Data loading and processing

Data loading and processing are composed of different modules, which complete the image reading, data augment and label production. This part is under ppocr/data. The explanation of each file and folder are as follows:

1
2
3
4
5
6
7
8
ppocr/data/
├── imaug             # Scripts for image reading, data augment and label production
   ├── label_ops.py  # Modules that transform the label
   ├── operators.py  # Modules that transform the image
   ├──.....
├── __init__.py
├── lmdb_dataset.py   # The dataset that reads the lmdb
└── simple_dataset.py # Read the dataset saved in the form of `image_path\tgt`

PaddleOCR has a large number of built-in image operation related modules. For modules that are not built-in, you can add them through the following steps:

  1. Create a new file under the ppocr/data/imaug folder, such as my_module.py.
  2. Add code in the my_module.py file, the sample code is as follows:

    class MyModule:
        def __init__(self, *args, **kwargs):
            # your init code
            pass
    
        def __call__(self, data):
            img = data['image']
            label = data['label']
            # your process code
    
            data['image'] = img
            data['label'] = label
            return data
    
  3. Import the added module in the ppocr/data/imaug/_init_.py file.

All different modules of data processing are executed by sequence, combined and executed in the form of a list in the config file.
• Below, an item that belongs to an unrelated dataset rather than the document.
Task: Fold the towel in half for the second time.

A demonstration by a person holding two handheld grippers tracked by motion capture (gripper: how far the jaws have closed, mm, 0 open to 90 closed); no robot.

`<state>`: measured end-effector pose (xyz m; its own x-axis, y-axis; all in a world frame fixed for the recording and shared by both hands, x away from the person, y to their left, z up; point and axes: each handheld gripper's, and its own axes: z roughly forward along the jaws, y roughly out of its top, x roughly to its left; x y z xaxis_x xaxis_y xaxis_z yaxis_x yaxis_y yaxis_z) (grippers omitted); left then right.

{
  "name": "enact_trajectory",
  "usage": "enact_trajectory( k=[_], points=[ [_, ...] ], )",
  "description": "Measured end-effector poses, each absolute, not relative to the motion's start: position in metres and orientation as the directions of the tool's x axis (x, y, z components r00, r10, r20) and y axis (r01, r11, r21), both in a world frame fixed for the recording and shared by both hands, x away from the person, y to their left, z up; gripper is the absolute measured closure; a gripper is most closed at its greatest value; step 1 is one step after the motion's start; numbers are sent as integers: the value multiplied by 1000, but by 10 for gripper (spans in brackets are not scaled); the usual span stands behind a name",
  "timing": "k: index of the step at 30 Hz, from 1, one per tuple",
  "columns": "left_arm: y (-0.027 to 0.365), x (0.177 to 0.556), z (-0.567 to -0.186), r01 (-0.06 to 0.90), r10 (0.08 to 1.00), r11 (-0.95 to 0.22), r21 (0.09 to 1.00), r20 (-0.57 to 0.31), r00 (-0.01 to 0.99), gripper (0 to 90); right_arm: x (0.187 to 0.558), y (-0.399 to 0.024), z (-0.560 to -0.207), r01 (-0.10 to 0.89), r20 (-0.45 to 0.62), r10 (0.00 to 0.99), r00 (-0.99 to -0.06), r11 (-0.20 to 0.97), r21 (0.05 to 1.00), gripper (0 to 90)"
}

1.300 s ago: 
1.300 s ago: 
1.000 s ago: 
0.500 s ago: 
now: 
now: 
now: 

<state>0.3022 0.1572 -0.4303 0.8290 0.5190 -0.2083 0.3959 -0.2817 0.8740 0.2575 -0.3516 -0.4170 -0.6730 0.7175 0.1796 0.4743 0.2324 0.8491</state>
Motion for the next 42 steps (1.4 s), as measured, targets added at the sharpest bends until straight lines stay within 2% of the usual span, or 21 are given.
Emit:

Such as:

# angle class data process
transforms:
  - DecodeImage: # load image
      img_mode: BGR
      channel_first: False
  - MyModule:
      args1: args1
      args2: args2
  - KeepKeys:
      keep_keys: [ 'image', 'label' ] # dataloader will return list in this order

Network

The network part completes the construction of the network, and PaddleOCR divides the network into four parts, which are under ppocr/modeling. The data entering the network will pass through these four parts in sequence(transforms->backbones-> necks->heads).

1
2
3
4
5
├── architectures # Code for building network
├── transforms    # Image Transformation Module
├── backbones     # Feature extraction module
├── necks         # Feature enhancement module
└── heads         # Output module

PaddleOCR has built-in commonly used modules related to algorithms such as DB, EAST, SAST, CRNN and Attention. For modules that do not have built-in, you can add them through the following steps, the four parts are added in the same steps, take backbones as an example:

  1. Create a new file under the ppocr/modeling/backbones folder, such as my_backbone.py.
  2. Add code in the my_backbone.py file, the sample code is as follows:

    import paddle
    import paddle.nn as nn
    import paddle.nn.functional as F
    
    
    class MyBackbone(nn.Layer):
        def __init__(self, *args, **kwargs):
            super(MyBackbone, self).__init__()
            # your init code
            self.conv = nn.xxxx
    
        def forward(self, inputs):
            # your network forward
            y = self.conv(inputs)
            return y
    
  3. Import the added module in the ppocr/modeling/backbones/_init_.py file.

After adding the four-part modules of the network, you only need to configure them in the configuration file to use, such as:

Architecture:
model_type: rec
algorithm: CRNN
Transform:
    name: MyTransform
    args1: args1
    args2: args2
Backbone:
    name: MyBackbone
    args1: args1
Neck:
    name: MyNeck
    args1: args1
Head:
    name: MyHead
    args1: args1

Post-processing

Post-processing realizes decoding network output to obtain text box or recognized text. This part is under ppocr/postprocess. PaddleOCR has built-in post-processing modules related to algorithms such as DB, EAST, SAST, CRNN and Attention. For components that are not built-in, they can be added through the following steps:

  1. Create a new file under the ppocr/postprocess folder, such as my_postprocess.py.
  2. Add code in the my_postprocess.py file, the sample code is as follows:

    import paddle
    
    
    class MyPostProcess:
        def __init__(self, *args, **kwargs):
            # your init code
            pass
    
        def __call__(self, preds, label=None, *args, **kwargs):
            if isinstance(preds, paddle.Tensor):
                preds = preds.numpy()
            # you preds decode code
            preds = self.decode_preds(preds)
            if label is None:
                return preds
            # you label decode code
            label = self.decode_label(label)
            return preds, label
    
        def decode_preds(self, preds):
            # you preds decode code
            pass
    
        def decode_label(self, preds):
            # you label decode code
            pass
    
  3. Import the added module in the ppocr/postprocess/_init_.py file.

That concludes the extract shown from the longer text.